We all have friends who are practising Hindus, Muslims, and Christians. We also have friends who do not believe in God or religion. Each has journeyed according to their experiences and convictions.

For some, it is what their families have always practised. For others, it is a deviation from the “normal.” But that is the beauty of freedom and democracy, is it not?

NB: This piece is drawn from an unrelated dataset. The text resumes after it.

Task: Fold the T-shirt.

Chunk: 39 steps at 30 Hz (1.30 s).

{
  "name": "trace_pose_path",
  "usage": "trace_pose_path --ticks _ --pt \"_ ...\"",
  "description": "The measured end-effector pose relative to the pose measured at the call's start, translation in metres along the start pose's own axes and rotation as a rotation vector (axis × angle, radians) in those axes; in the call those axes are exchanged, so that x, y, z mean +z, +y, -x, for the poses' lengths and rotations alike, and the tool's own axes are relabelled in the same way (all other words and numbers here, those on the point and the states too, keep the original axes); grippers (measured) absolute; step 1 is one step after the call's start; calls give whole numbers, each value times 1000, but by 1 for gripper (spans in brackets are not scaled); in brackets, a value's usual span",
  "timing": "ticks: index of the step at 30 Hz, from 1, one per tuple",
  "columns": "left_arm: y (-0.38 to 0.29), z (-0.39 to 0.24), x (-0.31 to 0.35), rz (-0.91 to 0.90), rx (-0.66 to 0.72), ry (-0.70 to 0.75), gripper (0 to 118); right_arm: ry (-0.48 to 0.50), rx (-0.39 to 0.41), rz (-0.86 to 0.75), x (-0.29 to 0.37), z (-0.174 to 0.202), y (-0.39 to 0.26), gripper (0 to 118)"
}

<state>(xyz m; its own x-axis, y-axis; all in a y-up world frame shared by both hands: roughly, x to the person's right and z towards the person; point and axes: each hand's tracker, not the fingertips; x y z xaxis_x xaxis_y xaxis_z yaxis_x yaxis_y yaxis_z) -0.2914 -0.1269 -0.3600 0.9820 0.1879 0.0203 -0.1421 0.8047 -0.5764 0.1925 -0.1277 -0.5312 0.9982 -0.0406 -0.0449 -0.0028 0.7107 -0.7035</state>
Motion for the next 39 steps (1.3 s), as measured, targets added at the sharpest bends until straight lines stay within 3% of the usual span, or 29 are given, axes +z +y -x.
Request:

Ghar Wapsi That Should Be Championed

Nonetheless, there are forms of Ghar Wapsi we could truly champion:

  1. Indigenous Justice
    Ghar Wapsi of all indigenous peoples displaced by successive governments in the name of mining, dams, forest conservation, and more. Give them back their lands, homes, livelihoods, and communities.

  2. Ecological Living
    Ghar Wapsi to a sustainable way of life — living in harmony with nature. Farmers should be given opportunities to practise organic cultivation rather than depend on cash crops and genetically modified seeds that harm the soil and increase dependence on chemicals.

  3. Anti-Consumerism
    Ghar Wapsi from a consumerist lifestyle that destroys our environment and future — to a sustainable, contented lifestyle that leaves fewer carbon footprints.

  4. Family & Community
    Ghar Wapsi to family and community living — where we have time for each other and are not caught in the rat race of life, globally connected yet locally disconnected.

  5. Social Harmony
    Ghar Wapsi to a more tolerant and inclusive way of living — if and wherever that once existed — where religions and faiths were not tools for division and domination.


In Summary

Let us have a Ghar Wapsi:

  • From injustice to justice

  • From violence to peace

  • From oppression to freedom


“Where the mind is without fear and the head is held high
Where knowledge is free
Where the world has not been broken up into fragments
By narrow domestic walls
Where words come out from the depth of truth
Where tireless striving stretches its arms towards perfection
Where the clear stream of reason has not lost its way
Into the dreary desert sand of dead habit
Where the mind is led forward by Thee
Into ever-widening thought and action
Into that heaven of freedom, my Father, let my country awake.”
— Rabindranath Tagore


Happy Homecoming this New Year — to such a life!